Now the art for this issue is easily the best of the IDW catalogue of Godzilla titles so far. Frank in particular excels at the kaiju action, capturing the action and giving a sense of adrenaline missing in other such comic fights such as the recent Godzilla vs. King Ghidorah battle in Godzilla Kingdom of Monsters #8. Most of this is actually due to Destoroyah, who has arguably never looked better. The creature's amazing introduction sets the scene for the issue quite nicely, while the added facial expressions work very well, such as a moment of curiosity and the cold look of indifference as he tries to break Anguirus' jaw with his hands. As for the star of the issue, Anguirus is portrayed well, although the comic is really stolen by his adversary, and most of Anguirus' better panels are thanks to this such as demonstrating the immense size difference between the two monsters as they are about to fight. As great as the kaiju are, the humans are only so-so. Its a better representation than the art that is currently present for the human characters in IDW's other two comic series, but all the same the portrayal is slightly too cartoonish in its take.
In terms of the covers, how can one go wrong with Arthur Adams? Truly an amazing cover by the artist, arguably one of if not the best standing alongside other amazing covers by Adams such as the one for Godzilla King of the Monsters #1 by Dark Horse.

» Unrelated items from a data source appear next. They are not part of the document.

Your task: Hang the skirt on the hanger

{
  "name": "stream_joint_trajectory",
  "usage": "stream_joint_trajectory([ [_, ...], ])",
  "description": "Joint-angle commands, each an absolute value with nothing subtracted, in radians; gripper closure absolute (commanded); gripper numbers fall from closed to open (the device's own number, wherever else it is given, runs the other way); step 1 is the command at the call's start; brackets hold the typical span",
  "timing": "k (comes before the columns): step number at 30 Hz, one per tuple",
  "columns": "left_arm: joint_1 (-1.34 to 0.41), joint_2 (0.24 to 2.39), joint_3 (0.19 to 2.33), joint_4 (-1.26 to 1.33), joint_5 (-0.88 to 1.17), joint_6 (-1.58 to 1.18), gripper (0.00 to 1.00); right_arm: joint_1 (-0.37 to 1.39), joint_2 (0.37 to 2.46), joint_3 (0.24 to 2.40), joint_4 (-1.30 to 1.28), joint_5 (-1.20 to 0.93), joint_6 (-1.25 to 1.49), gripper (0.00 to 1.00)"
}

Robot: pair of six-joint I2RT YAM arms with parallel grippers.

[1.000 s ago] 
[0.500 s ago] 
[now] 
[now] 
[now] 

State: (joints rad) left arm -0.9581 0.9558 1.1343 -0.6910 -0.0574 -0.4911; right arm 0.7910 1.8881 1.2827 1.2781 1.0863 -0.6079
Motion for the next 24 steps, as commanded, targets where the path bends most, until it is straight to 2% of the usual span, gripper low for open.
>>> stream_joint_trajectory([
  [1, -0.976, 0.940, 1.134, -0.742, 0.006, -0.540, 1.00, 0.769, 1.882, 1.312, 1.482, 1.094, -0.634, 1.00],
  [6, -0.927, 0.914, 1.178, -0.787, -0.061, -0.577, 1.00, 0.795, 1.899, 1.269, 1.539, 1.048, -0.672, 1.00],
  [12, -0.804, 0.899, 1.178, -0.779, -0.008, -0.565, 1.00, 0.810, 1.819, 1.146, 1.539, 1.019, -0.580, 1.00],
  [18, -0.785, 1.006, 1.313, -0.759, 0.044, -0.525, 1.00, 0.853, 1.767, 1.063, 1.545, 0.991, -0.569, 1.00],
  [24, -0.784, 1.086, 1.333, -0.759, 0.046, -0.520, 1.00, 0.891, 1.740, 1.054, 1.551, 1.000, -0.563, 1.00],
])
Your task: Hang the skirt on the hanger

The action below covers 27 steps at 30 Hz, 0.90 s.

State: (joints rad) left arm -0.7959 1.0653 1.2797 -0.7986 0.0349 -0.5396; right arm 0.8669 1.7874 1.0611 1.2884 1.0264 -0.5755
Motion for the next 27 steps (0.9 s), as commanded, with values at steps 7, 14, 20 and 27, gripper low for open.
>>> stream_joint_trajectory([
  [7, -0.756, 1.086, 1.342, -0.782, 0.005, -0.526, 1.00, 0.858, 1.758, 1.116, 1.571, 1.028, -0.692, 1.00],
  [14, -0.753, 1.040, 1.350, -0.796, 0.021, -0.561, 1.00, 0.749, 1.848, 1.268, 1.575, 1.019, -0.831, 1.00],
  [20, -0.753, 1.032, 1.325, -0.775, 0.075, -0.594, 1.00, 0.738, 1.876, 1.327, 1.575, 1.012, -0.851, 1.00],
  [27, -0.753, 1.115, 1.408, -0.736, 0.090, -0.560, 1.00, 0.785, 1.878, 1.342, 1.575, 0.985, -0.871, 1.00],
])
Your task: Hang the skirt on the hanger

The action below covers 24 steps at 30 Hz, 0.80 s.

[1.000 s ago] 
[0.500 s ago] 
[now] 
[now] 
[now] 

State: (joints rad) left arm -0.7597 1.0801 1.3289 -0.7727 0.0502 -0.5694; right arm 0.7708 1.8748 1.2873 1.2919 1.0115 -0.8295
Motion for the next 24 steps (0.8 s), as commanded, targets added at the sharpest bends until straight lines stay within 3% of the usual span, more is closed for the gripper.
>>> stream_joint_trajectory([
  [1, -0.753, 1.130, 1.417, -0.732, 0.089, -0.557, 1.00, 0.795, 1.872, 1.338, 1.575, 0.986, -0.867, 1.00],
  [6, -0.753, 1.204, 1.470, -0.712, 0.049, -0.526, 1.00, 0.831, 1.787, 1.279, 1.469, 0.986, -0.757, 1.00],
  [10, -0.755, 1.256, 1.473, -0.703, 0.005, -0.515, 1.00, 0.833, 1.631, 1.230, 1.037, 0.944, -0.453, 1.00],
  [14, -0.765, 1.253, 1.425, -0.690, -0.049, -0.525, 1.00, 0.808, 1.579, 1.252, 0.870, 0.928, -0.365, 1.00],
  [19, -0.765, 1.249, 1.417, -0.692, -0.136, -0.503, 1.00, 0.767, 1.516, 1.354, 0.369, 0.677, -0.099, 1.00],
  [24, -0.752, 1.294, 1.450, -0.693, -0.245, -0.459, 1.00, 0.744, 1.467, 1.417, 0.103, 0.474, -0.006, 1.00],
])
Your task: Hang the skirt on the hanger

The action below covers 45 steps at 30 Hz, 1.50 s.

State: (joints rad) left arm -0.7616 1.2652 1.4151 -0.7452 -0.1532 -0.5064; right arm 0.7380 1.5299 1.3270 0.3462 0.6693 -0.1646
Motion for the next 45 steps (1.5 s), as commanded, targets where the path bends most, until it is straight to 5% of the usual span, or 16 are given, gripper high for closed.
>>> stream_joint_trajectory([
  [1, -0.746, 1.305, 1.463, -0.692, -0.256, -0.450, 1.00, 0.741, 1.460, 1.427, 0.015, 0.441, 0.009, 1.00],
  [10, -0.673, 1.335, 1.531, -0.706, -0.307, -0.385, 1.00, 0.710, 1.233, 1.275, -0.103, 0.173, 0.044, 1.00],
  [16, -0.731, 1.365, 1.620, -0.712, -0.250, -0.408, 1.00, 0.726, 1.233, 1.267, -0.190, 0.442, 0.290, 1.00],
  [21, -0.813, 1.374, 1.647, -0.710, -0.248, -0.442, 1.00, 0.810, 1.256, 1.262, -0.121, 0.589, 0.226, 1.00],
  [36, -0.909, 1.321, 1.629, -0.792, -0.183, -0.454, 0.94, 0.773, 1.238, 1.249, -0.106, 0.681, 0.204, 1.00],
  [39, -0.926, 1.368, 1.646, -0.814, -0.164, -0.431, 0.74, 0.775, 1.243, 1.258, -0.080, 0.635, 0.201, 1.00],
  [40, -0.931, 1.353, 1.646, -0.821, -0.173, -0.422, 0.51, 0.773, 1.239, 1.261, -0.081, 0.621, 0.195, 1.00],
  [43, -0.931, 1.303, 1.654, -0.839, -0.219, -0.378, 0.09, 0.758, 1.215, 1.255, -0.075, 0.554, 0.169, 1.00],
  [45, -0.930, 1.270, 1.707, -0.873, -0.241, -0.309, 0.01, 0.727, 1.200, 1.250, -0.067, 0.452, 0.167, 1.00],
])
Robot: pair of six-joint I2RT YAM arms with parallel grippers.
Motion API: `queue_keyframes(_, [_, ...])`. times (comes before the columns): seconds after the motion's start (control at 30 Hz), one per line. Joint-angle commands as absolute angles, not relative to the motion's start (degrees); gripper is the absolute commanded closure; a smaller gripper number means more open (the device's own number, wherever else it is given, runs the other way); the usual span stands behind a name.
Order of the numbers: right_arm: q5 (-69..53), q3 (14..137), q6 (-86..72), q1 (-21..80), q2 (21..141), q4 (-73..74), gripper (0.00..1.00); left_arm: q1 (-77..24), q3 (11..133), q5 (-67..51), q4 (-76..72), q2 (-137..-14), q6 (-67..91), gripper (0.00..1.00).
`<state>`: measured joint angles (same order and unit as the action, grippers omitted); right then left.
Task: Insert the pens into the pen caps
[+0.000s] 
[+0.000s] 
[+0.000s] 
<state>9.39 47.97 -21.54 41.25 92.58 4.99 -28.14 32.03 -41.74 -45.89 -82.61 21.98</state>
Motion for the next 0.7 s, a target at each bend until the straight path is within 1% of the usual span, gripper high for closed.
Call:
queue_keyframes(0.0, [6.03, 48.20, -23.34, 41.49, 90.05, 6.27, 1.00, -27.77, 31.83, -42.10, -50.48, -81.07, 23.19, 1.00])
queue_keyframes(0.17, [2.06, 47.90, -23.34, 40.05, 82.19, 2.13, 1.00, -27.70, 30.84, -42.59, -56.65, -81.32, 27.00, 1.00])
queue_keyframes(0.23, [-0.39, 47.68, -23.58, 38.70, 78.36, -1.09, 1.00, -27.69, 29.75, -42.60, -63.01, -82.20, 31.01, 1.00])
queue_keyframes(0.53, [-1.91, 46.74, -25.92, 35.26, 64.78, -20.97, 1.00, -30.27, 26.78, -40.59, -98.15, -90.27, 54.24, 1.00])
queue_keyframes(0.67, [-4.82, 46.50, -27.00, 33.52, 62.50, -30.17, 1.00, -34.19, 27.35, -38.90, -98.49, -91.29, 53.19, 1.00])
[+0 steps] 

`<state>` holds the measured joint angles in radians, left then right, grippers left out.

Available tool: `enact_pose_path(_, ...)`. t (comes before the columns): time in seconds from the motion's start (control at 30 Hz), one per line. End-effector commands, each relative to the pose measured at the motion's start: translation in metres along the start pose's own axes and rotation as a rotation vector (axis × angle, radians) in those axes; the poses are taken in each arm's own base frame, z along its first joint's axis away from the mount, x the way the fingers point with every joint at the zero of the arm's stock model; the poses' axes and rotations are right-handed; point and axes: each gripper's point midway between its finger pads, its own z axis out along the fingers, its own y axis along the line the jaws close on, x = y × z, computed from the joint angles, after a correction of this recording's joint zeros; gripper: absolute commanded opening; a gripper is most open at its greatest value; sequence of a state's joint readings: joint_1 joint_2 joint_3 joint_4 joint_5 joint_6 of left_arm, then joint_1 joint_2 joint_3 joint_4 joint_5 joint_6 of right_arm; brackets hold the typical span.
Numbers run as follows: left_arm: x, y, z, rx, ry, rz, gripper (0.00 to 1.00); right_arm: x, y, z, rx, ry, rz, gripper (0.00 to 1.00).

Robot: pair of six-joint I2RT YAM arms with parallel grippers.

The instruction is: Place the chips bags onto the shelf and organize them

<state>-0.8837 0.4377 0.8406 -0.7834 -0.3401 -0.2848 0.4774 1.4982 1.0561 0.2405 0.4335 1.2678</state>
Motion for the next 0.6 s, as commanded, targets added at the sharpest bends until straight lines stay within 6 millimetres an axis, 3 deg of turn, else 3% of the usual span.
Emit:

The detail placed on Anguirus, from the flawless representation of his face to his countless spikes on his shell, allows Adams to give the perfect cover. Artist and writer Matt Frank also gives a great cover, focusing more on Destoroyah in his piece with a great juxtapose between the three characters. The final of the three main covers by Bob Eggleton is impressive, although seems to focus more on Godzilla rather than either of the two starring monsters of the issue. Still, the three covers are all well crafted and each, most likely by coincidence, highlights one of the three monsters most frequently featured in the issue.
Overall, the issue is on the simpler side compared to what IDW has been doing. It feels like a more traditional monster versus the military plot that one would actually find in a monster film versus the "grim dark" plot by Eric Powell or the story for Godzilla Gangsters & Goliaths by John Layman.